The DEMOCRACY PROVISIONS under ULPA grant the limited partners the right to do the following without losing their limited liability:
- Vote to amend the partnership agreement
- Sue in a court of law to remove a general partner
- Sue in a court of law to dissolve the partnership
- Vote to elect a new general partner, vote to let limited partners sell their units, and/or to let new limited partners into the partnership
- Vote to approve the sale or refinancing of all or substantially all of the partnership assets
- The right to inspect the books and records of the partnership
The limited partners may not sue the general partner; they can only sue to have the GP removed, and the court will take the action to remove the GP.
• Suing the GP is an act of management, and if the LPs sue the GP, they become the GP, and thus are personally liable for any losses suffered by the partnership.
• Using the courts to remove a GP is not an act of management; rather the courts are acting for the LPs.
Remember for Test
The limited liability of the limited partners is outlined in the Partnership Agreement and states that:
- Limited partners may only have limited involvement in the program without losing their LIMITED LIABILITY STATUS.
- Limited partners’ liability must be limited to the amount of their investment plus any financing for which they sign.
- A limited partner is sometimes referred to as a SILENT PARTNER
Limited partners can lose their limited liability status, become PERSONALLY LIABLE, and be classified as a general partner. This can happen if:
- The limited partners knowingly let their names be used in the name of the partnership
- The limited partners take control of management or in some way take the actions of management
GENERAL PARTNERS
- The general partners in a limited partnership have a FIDUCIARY RESPONSIBILITY to the partnership as a whole and to the limited partners in particular. FIDUCIARY RESPONSIBILITY is defined as the responsibility to act in a prudent, responsible manner, and to act in the best interest of the partners and the partnership. Fiduciaries must place the interest of others, including those of the limited partners, ahead of themselves.
- The general partners are obligated to obtain approval from all of the limited partners before they sell the property.
- The general partners assume all the financial liability of the limited partnership that exceeds the invested capital of the limited partners.
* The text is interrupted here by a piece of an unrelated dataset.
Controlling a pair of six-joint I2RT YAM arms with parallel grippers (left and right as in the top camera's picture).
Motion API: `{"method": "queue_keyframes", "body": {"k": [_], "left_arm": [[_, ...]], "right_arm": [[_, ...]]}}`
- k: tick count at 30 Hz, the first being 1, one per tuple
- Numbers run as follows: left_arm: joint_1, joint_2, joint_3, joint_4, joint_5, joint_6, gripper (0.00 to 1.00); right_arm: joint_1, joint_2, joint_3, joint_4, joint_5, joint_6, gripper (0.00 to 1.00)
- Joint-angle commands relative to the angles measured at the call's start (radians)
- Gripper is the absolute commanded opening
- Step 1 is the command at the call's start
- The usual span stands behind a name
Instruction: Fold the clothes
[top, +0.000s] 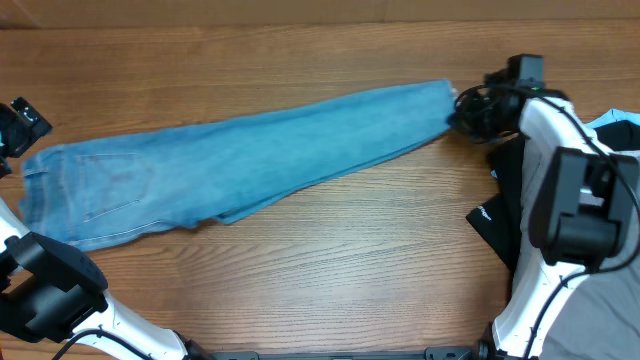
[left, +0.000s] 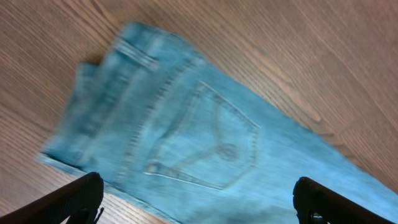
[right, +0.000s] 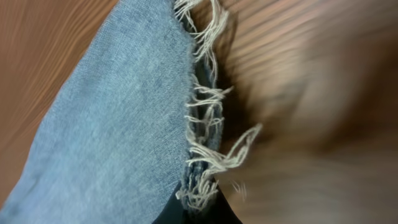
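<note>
A pair of blue jeans (top: 250, 155) lies flat and stretched across the table, with the waist and back pocket (left: 205, 140) at the left and the frayed hem (right: 208, 140) at the right. My right gripper (top: 470, 112) is shut on the hem's near corner, and the fringe is pinched between its dark fingers (right: 196, 208). My left gripper (top: 15, 125) hovers just beyond the waist end. In the left wrist view this gripper (left: 199, 202) is wide open above the waistband, holding nothing.
A black garment (top: 505, 205) lies at the right edge beside my right arm. A grey garment (top: 600, 300) and a light blue one (top: 620, 128) lie further right. Bare wooden tabletop (top: 350, 270) runs along the front.
My right gripper was open around the hem corner and is now shut on it. The whole pair of jeans sits slightly further right. My left gripper is still open above the waist.
At first both grippers were shut on the jeans, the left on the waistband and the right on the frayed hem. Then both were open and the jeans lay flat. Later the left hovered off the waist and the right straddled the hem, which it now grips.
</note>
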Motion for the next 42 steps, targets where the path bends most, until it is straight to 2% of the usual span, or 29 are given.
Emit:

Prior to investing in a limited partnership, an investor should take time to evaluate the investment. The following aspects of the investment must be reviewed:
- The economic strength of the partnership
- The basic objectives of the partnership
- The partnership’s or the general partner’s track record, if any
- The general partner’s previous investments (other limited partnerships), or if the investment has a sponsor, the integrity of the sponsor, and the success of past programs
- The location and description of the property if the investment involves real estate
- The anticipated return on the investments within the partnership
- The pretax and after-tax effects of the program
- The partnership’s anticipated cash flow and the return on investment, as well as the availability of automatic reinvestment
When evaluating direct participation programs, an investor should select the direct participation program with care and ensure that it is a suitable investment. The investor’s investment objectives must match the overall investment objectives of the direct participation program. Other factors that an investor should take into consideration in selecting a program are:
- The extent that the investor is liable for future investment in the program. (The investor may have to contribute additional money to keep the program solvent.)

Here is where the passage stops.